- PROMPT: Reproduce the listing that follows, line for line.

- DATASET CONTENT:
========================

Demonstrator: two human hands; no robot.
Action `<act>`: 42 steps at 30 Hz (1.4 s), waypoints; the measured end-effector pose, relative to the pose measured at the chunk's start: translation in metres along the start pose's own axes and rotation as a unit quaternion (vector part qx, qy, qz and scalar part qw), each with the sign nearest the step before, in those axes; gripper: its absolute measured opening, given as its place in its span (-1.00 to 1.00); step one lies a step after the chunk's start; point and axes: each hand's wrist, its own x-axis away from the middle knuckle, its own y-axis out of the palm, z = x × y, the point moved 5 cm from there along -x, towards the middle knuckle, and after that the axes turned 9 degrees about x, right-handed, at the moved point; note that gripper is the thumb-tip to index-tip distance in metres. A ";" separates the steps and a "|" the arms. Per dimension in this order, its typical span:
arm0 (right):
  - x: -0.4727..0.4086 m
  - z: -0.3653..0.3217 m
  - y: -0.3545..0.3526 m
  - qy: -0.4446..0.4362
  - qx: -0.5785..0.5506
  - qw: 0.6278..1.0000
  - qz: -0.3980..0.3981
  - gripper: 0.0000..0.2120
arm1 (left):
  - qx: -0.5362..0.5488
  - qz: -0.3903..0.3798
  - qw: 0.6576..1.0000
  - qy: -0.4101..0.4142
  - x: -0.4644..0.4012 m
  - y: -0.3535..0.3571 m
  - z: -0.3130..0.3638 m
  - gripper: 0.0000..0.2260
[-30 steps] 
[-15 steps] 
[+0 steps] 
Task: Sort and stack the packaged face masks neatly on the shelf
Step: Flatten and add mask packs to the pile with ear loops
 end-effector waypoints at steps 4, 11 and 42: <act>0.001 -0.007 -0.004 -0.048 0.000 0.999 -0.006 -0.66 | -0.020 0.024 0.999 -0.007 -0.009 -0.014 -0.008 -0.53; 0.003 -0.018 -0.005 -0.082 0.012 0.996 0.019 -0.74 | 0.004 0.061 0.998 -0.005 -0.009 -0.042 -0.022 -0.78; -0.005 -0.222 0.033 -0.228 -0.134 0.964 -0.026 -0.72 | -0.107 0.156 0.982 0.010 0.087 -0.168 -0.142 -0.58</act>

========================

- COMPLETED TASK:
Demonstrator: two human hands; no robot.
Action `<act>`: 42 steps at 30 Hz (1.4 s), waypoints; the measured end-effector pose, relative to the pose measured at the chunk's start: translation in metres along the start pose's own axes and rotation as a unit quaternion (vector part qx, qy, qz and scalar part qw), each with the sign nearest the step before, in those axes; gripper: its absolute measured opening, given as its place in its span (-1.00 to 1.00); step one lies a step after the chunk's start; point and axes: each hand's wrist, its own x-axis away from the middle knuckle, its own y-axis out of the palm, z = x × y, the point moved 5 cm from there along -x, towards the middle knuckle, and after that the axes turned 9 degrees about x, right-handed, at the moved point; note that gripper is the thumb-tip to index-tip distance in metres. A ";" separates the steps and a "|" the arms. Per dimension in this order, its typical span:
arm0 (right):
  - x: -0.4727..0.4086 m
  - z: -0.3653..0.3217 m
  - y: -0.3545..0.3526 m
  - qy: -0.4446..0.4362
  - qx: -0.5785..0.5506
  - qw: 0.6278..1.0000
  - qz: -0.3980..0.3981
  - gripper: 0.0000..0.2120
arm1 (left):
  - qx: -0.5362..0.5488
  - qz: -0.3903..0.3798
  - qw: 0.6576..1.0000
  - qy: -0.4101..0.4142
  - x: -0.4644..0.4012 m
  - y: -0.3535..0.3571 m
  - z: -0.3130..0.3638 m
  - gripper: 0.0000..0.2260
[-30 steps] 
[-15 steps] 
[+0 steps] 
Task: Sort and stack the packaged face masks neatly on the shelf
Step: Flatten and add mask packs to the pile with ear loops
 end-effector waypoints at steps 4, 11 and 42: <act>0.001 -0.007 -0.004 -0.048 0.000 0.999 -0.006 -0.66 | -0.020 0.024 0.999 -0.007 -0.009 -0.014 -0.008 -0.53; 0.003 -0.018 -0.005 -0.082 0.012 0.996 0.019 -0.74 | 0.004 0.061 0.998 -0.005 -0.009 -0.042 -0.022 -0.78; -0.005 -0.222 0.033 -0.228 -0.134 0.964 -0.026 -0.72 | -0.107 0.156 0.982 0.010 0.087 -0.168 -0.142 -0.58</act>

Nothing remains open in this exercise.